■ **EXERCISE BRIEF**
An exact reproduction of the listing is wanted, with the pictures dropped.

■ **SOURCE DATA**
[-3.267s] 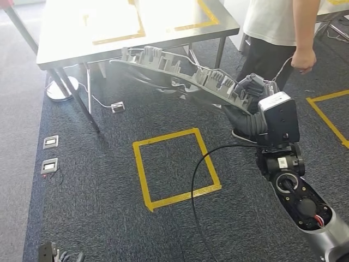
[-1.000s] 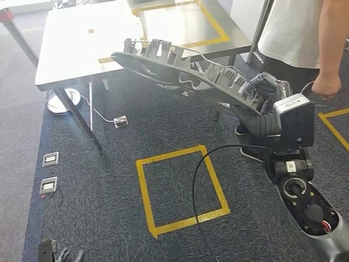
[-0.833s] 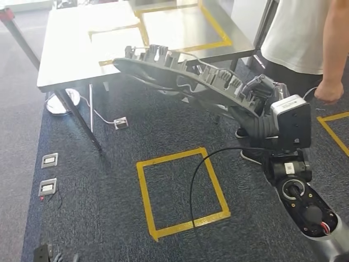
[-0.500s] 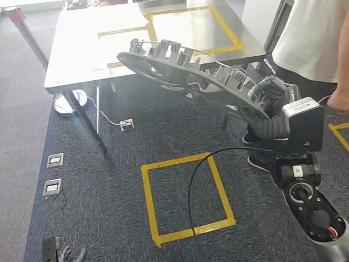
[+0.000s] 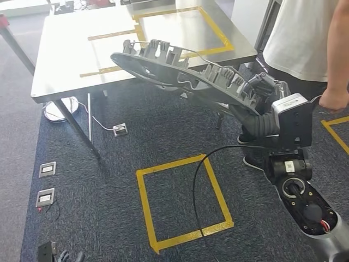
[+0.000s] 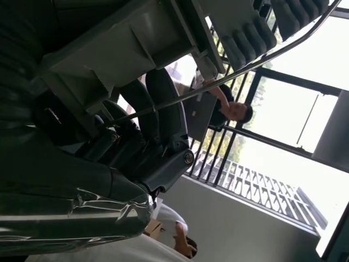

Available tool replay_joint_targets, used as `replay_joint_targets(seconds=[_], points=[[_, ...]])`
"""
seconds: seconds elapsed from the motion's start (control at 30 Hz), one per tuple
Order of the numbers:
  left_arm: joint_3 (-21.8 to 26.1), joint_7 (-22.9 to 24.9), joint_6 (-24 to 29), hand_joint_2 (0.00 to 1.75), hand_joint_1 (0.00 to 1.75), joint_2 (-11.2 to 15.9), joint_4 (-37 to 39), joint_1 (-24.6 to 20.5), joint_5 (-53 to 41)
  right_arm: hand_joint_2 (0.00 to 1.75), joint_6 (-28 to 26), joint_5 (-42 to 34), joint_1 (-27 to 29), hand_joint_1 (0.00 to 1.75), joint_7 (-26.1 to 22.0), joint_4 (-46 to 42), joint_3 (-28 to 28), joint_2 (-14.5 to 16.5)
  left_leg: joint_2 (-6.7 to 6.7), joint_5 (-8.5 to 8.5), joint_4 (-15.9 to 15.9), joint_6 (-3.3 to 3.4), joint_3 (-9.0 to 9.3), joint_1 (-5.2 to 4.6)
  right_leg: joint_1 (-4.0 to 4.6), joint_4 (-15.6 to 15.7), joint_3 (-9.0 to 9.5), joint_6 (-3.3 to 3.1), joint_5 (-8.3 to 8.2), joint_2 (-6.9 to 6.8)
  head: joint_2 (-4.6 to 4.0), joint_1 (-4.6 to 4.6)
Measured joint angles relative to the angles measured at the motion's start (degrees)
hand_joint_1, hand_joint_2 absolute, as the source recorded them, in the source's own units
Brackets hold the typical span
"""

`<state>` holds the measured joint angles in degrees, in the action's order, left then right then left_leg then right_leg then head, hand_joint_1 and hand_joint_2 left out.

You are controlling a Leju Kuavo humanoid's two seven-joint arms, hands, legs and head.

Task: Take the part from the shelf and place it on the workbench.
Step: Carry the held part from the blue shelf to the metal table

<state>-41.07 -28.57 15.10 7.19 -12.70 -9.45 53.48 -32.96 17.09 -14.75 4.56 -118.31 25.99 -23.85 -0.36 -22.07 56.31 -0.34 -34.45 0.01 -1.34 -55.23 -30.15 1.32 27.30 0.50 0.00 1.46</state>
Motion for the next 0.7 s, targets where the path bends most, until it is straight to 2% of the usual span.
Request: replay_joint_targets(seconds=[0.1,0.17,0.23,0.27,0.3,0.37,0.4,0.43,0.47,0.53,0.57,0.6,0.63,0.7], points=[[0.0,0.0,0.0,1.75,0.00,0.0,0.0,0.0,0.0,1.75,0.0,0.0,0.0,1.75,0.0,0.0,0.0,0.0,-0.17,-0.45,-0.7,-0.53,0.22,-0.04,0.15,0.2,0.01,-0.14,0.18,-0.05,0.00,0.34],[0.0,0.0,0.0,1.75,0.00,0.1,0.0,0.0,0.0,1.75,0.0,0.0,0.0,1.75,0.0,0.0,0.0,0.0,-0.26,-0.64,-0.5,0.11,0.17,-0.32,0.04,0.9,0.33,0.60,0.03,-0.16,0.00,0.44],[0.0,0.0,0.0,1.75,0.00,0.1,0.0,0.0,0.0,1.75,0.0,0.0,0.0,1.75,0.0,-0.1,0.0,0.0,-0.21,-0.59,-1.2,0.88,0.61,0.03,0.00,0.9,0.47,1.34,0.39,-0.22,0.00,0.54],[0.0,0.0,0.0,1.75,0.00,0.1,0.0,0.0,0.0,1.75,0.0,0.0,-0.1,1.75,0.0,-0.1,0.0,0.0,-0.16,-0.51,-1.6,1.16,0.96,0.26,0.02,-0.4,-0.02,1.52,1.24,-0.23,0.00,0.75],[0.0,0.0,0.0,1.75,0.00,0.0,0.0,0.0,0.0,1.75,0.0,0.0,-0.1,1.75,0.0,-0.1,0.0,0.0,-0.10,-0.47,-1.9,1.40,1.30,0.48,0.03,-3.2,-1.27,1.66,2.69,-0.25,0.00,1.07],[0.0,0.0,0.0,1.75,0.00,0.0,0.0,-0.1,0.0,1.75,0.0,0.0,-0.1,1.75,0.0,-0.1,-0.1,0.0,-0.02,-0.58,-2.1,1.65,1.61,0.50,0.04,-11.4,-5.45,1.89,6.09,-0.25,0.00,1.71],[0.0,0.0,0.0,1.75,0.00,0.0,0.0,0.0,0.0,1.75,0.0,0.0,-0.1,1.75,0.0,-0.1,-0.1,0.0,-0.01,-0.69,-2.1,1.67,1.73,0.52,0.01,-14.8,-7.42,2.00,6.99,-0.25,0.00,1.92],[0.0,0.0,0.0,1.75,0.00,0.0,0.0,0.0,0.0,1.75,0.0,0.0,0.0,1.75,0.0,-0.1,0.0,0.0,-0.01,-0.84,-2.0,1.63,1.89,0.57,-0.05,-16.2,-8.46,2.08,6.70,-0.26,0.00,2.05],[0.0,0.0,0.0,1.75,0.00,-0.1,0.0,0.0,0.0,1.75,0.0,0.0,0.0,1.75,0.0,-0.1,0.0,0.0,-0.05,-1.03,-2.0,1.48,2.11,0.67,-0.13,-15.1,-8.33,2.15,5.19,-0.28,0.00,2.16],[0.0,0.0,0.0,1.75,0.00,-0.1,0.0,0.0,0.0,1.75,-0.1,-0.1,-0.1,1.75,-0.2,-0.1,0.0,0.0,-0.19,-1.70,-1.6,0.91,2.59,0.91,-0.41,-7.5,-5.35,2.37,0.45,-0.35,0.00,2.46],[0.0,0.0,-0.1,1.75,0.00,-0.1,0.0,0.0,-0.1,1.75,-0.2,-0.4,-0.7,1.75,-0.7,0.0,0.1,0.0,-0.28,-2.10,-1.3,0.52,2.62,0.90,-0.43,-3.7,-3.69,2.39,-1.11,-0.28,0.00,2.75],[0.0,0.0,-0.3,1.75,0.00,0.0,0.0,-0.1,-0.2,1.75,-0.5,-0.7,-1.9,1.75,-1.3,0.1,0.4,0.0,-0.33,-2.39,-1.0,0.14,2.55,0.80,-0.46,-1.3,-2.68,2.21,-1.88,-0.16,0.00,2.93],[0.0,0.0,-0.5,1.75,0.00,0.0,0.0,-0.2,-0.3,1.75,-0.8,-1.0,-3.7,1.75,-1.7,0.3,0.9,0.0,-0.34,-2.53,-0.9,-0.19,2.42,0.65,-0.44,-0.2,-2.33,1.93,-1.90,0.01,0.00,2.83],[0.0,0.1,-0.8,1.75,0.00,0.0,0.0,-0.7,-0.4,1.75,-1.4,-1.2,-7.9,1.75,-1.8,0.8,1.8,0.1,-0.29,-2.58,-0.9,-0.72,2.42,0.61,-0.34,-0.3,-2.40,0.95,-1.64,0.29,0.00,2.12]])
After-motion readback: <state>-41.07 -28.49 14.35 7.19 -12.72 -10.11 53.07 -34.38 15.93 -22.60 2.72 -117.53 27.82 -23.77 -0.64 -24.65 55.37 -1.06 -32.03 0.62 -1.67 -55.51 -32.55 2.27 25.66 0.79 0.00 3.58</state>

■ **SOLUTION**
[-3.267s] 
[-1.000s] 
[-0.833s] 
[-0.500s] 
[+0.000s] 
[+0.000s] 

Available tool replay_joint_targets, used as `replay_joint_targets(seconds=[_], points=[[_, ...]])`
"""
seconds: seconds elapsed from the motion's start (control at 30 Hz), one per tuple
Order of the numbers:
  left_arm: joint_3 (-21.8 to 26.1), joint_7 (-22.9 to 24.9), joint_6 (-24 to 29), hand_joint_2 (0.00 to 1.75), hand_joint_1 (0.00 to 1.75), joint_2 (-11.2 to 15.9), joint_4 (-37 to 39), joint_1 (-24.6 to 20.5), joint_5 (-53 to 41)
  right_arm: hand_joint_2 (0.00 to 1.75), joint_6 (-28 to 26), joint_5 (-42 to 34), joint_1 (-27 to 29), hand_joint_1 (0.00 to 1.75), joint_7 (-26.1 to 22.0), joint_4 (-46 to 42), joint_3 (-28 to 28), joint_2 (-14.5 to 16.5)
  left_leg: joint_2 (-6.7 to 6.7), joint_5 (-8.5 to 8.5), joint_4 (-15.9 to 15.9), joint_6 (-3.3 to 3.4), joint_3 (-9.0 to 9.3), joint_1 (-5.2 to 4.6)
  right_leg: joint_1 (-4.0 to 4.6), joint_4 (-15.6 to 15.7), joint_3 (-9.0 to 9.5), joint_6 (-3.3 to 3.1), joint_5 (-8.3 to 8.2), joint_2 (-6.9 to 6.8)
  head: joint_2 (-4.6 to 4.0), joint_1 (-4.6 to 4.6)
Measured joint angles relative to the angles measured at the motion's start (degrees)
hand_joint_1, hand_joint_2 absolute, as the source recorded them, in the source's own units
Brackets hold the typical span
"""

`<state>` holds the measured joint angles in degrees, in the action's order, left then right then left_leg then right_leg then head, hand_joint_1 and hand_joint_2 left out.

You are controlling a Leju Kuavo humanoid's two seven-joint arms, hands, legs and head.

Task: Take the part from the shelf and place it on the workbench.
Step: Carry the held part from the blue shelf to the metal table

<state>-41.07 -28.57 15.10 7.19 -12.70 -9.45 53.48 -32.96 17.09 -14.75 4.56 -118.31 25.99 -23.85 -0.36 -22.07 56.31 -0.34 -34.45 0.01 -1.34 -55.23 -30.15 1.32 27.30 0.50 0.00 1.46</state>
Motion for the next 0.7 s, targets where the path bends most, until it is straight to 2% of the usual span.
Request: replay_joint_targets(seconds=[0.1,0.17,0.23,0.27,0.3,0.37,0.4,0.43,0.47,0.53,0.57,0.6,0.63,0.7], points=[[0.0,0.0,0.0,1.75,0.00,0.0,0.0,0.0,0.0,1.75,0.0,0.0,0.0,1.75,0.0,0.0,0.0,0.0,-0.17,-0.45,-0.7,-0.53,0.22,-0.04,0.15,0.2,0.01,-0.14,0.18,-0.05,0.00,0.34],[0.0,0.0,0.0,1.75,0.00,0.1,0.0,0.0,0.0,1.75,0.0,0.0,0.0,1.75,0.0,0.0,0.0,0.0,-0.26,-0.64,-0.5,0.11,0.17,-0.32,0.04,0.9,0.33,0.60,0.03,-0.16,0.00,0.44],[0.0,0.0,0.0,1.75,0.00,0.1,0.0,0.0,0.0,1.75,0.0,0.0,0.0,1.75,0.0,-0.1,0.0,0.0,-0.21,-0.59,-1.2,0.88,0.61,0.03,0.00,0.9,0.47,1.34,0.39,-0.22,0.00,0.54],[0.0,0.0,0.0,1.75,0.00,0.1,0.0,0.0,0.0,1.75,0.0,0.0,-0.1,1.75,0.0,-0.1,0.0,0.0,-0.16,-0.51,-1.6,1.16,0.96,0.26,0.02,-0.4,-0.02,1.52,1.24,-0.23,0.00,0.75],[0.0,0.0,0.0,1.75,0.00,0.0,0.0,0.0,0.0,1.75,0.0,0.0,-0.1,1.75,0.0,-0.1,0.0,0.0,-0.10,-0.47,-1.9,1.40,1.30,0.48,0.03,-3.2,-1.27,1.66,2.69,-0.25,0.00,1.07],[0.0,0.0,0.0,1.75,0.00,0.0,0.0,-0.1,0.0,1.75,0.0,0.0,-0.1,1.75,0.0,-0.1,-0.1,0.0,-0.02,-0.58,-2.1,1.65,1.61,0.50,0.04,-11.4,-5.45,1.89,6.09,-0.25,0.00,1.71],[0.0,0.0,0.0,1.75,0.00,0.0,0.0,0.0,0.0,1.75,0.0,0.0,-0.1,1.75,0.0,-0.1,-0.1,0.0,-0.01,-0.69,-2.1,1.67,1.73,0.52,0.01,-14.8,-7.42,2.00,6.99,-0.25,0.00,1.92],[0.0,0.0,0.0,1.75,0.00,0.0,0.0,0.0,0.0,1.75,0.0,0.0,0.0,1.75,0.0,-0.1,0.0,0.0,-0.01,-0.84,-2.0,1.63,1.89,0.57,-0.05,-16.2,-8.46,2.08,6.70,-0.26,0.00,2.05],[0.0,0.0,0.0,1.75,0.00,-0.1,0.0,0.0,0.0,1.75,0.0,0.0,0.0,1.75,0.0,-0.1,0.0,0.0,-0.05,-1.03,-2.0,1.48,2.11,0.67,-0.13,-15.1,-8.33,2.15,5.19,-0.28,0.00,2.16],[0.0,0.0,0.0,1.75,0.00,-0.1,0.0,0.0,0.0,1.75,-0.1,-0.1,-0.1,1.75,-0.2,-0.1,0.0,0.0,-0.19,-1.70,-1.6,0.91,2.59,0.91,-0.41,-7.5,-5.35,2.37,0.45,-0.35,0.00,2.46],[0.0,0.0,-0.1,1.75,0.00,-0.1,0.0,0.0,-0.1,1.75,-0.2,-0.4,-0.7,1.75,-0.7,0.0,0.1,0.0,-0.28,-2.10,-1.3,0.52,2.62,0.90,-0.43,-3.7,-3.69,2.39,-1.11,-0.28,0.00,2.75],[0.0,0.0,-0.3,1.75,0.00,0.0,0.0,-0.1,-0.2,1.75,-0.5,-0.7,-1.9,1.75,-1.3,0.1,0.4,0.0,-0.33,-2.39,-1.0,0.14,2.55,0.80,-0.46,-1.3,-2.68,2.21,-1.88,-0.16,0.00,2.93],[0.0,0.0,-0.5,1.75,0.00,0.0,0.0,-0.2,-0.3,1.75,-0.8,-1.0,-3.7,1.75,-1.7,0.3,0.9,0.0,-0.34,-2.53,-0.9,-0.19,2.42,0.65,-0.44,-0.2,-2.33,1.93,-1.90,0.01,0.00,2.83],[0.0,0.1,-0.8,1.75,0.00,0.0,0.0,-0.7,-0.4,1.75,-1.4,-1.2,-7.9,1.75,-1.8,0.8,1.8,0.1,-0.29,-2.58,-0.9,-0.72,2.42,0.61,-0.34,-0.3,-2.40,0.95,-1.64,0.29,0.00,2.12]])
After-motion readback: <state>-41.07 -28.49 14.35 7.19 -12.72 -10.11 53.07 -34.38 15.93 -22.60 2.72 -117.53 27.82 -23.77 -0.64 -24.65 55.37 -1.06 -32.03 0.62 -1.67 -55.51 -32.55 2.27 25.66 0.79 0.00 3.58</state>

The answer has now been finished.